A Wilson se le fue un buen tanto por ciento del dinero con el que viajó pagándole al taxista la carrera desde el aeropuerto a la casa de Pedro, que vivía en el centro.

—Creí que era el indicador de velocidad —le dijo al taxista señalando el taxímetro.

Pedro vivía en el Raval, en una finca cuya fachada debía de estar entre las cinco más sucias del barrio. Wilson llamó al interfono. Contestó una mujer. Supuso que Pedro estaba casado o tenía visita. Subió cuatro pisos por una escalera estrecha y mal iluminada. Por suerte, apenas tenía ropa; su maleta no pesaba mucho. Cuando llegó al rellano del cuarto, oyó varias voces que se colaban por la puerta entreabierta. ¿Le habrían preparado una fiesta sorpresa? Empujó la puerta con precaución y se topó con un ecuatoriano treintañero.

—¿Eres Pedro?

—No. Soy Ezequiel. Tú eres Wilson, ¿no?

En el comedor había cinco personas. Ninguna era Pedro, pero todos vivían allí. Todos eran ecuatorianos: Jaime y su esposa, María —los únicos que estaban casados—, Andrés, Manuel y Carolina.

—¿Cuántos vivís aquí? —preguntó Wilson.

—Contigo seremos ocho —dijo Carolina.

—Pues no parece un piso tan grande. ¿Cuántas habitaciones tiene?

—Dos —respondió Jaime.

—¿Hay literas?

—Colchones —respondió de nuevo Jaime—. Cada uno tiene un colchón. Menos tú. Mientras no consigas uno, puedes dormir en el sofá. Es duro e incómodo, pero si llueve no te mojas y nadie te mirará con pena ni desprecio.

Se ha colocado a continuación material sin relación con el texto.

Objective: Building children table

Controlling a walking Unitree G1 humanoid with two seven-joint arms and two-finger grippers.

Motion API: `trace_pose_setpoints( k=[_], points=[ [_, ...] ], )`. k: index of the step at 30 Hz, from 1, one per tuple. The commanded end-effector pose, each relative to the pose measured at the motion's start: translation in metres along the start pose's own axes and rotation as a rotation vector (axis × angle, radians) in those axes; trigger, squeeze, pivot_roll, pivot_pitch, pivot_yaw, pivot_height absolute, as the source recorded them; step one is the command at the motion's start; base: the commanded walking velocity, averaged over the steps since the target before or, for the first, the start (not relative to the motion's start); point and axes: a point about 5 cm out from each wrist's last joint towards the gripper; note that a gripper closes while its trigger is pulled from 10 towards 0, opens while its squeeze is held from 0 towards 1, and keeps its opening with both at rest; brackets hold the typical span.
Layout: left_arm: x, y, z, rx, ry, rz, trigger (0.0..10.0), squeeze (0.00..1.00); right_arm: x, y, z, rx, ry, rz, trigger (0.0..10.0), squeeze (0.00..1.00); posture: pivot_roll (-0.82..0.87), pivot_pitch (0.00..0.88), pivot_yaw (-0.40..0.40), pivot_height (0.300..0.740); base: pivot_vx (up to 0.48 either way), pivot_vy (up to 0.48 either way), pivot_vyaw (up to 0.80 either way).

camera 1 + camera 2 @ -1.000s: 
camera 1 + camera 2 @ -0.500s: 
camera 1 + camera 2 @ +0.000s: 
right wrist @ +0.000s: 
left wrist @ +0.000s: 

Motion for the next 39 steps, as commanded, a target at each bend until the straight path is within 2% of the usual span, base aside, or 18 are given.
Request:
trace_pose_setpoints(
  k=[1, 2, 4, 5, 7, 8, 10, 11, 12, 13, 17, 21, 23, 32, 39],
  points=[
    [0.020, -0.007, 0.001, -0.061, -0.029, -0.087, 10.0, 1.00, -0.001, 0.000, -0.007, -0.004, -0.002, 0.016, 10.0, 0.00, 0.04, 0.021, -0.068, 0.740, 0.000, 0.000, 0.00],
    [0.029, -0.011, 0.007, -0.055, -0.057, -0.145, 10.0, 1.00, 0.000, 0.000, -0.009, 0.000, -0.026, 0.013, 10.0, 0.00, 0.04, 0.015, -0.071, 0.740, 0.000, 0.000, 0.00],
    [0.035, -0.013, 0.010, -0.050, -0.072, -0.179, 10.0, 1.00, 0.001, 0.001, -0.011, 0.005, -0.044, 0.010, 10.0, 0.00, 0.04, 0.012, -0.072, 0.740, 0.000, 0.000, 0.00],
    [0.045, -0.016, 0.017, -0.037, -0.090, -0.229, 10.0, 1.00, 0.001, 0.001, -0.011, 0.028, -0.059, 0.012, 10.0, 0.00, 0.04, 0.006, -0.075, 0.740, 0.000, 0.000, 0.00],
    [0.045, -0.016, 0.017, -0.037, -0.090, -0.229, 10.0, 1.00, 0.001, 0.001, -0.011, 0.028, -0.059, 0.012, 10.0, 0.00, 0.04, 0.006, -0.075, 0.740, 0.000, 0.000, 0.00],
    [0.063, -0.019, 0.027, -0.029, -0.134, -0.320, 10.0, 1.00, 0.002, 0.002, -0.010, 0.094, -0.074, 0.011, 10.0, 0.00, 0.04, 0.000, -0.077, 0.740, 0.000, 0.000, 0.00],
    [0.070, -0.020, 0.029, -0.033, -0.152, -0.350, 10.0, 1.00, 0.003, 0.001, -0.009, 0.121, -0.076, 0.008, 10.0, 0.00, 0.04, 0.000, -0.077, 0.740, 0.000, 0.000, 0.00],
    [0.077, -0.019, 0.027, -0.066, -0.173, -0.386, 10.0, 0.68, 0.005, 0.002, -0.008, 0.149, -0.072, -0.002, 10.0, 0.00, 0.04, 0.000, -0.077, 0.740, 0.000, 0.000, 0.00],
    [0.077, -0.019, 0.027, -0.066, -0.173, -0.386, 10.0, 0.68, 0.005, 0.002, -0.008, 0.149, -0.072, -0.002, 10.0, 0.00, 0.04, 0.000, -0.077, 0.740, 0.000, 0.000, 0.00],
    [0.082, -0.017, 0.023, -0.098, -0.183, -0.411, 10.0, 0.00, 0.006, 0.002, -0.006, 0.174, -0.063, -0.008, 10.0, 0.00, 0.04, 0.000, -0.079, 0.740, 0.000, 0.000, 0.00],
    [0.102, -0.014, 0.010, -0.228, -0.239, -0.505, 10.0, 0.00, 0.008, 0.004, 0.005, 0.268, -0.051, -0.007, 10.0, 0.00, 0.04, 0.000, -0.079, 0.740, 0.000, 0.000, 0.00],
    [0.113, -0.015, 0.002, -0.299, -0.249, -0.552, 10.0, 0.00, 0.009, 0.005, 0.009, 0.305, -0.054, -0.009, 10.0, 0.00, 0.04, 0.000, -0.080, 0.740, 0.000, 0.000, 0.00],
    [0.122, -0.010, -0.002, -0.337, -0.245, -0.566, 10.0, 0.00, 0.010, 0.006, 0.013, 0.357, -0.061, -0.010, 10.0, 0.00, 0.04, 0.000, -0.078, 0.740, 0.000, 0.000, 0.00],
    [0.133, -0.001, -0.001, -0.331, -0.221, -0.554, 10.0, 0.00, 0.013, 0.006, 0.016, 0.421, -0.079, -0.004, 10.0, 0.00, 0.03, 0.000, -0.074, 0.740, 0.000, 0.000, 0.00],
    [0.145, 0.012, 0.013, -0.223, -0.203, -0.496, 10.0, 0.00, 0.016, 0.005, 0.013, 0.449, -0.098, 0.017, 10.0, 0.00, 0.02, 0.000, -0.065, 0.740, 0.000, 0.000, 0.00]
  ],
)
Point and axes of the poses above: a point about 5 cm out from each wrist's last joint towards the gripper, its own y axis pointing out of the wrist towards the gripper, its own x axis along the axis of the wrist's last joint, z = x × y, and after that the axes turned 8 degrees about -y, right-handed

Wilson no encontraba la posición en el sofá. Era tremendamente duro y demasiado pequeño, y eso que los apoyabrazos habían sido bruscamente arrancados, lo que le permitía estirar las piernas. Pasar la primera noche en un piso compartido con siete personas y durmiendo en aquel maldito sofá distaba mucho de todo cuanto había imaginado, pero apenas llevaba unas horas en España, no era aún momento de dejarse llevar por el pesimismo. Cuando por fin parecía que conciliaba el sueño, oyó la cerradura de la puerta del piso. Era Pedro, que volvía de trabajar del restaurante a las tres de la madrugada. Como regresaba a casa con apetito, se preparaba un bocadillo en la cocina que se zampaba en el comedor. Aquella madrugada, en el comedor estaba Wilson.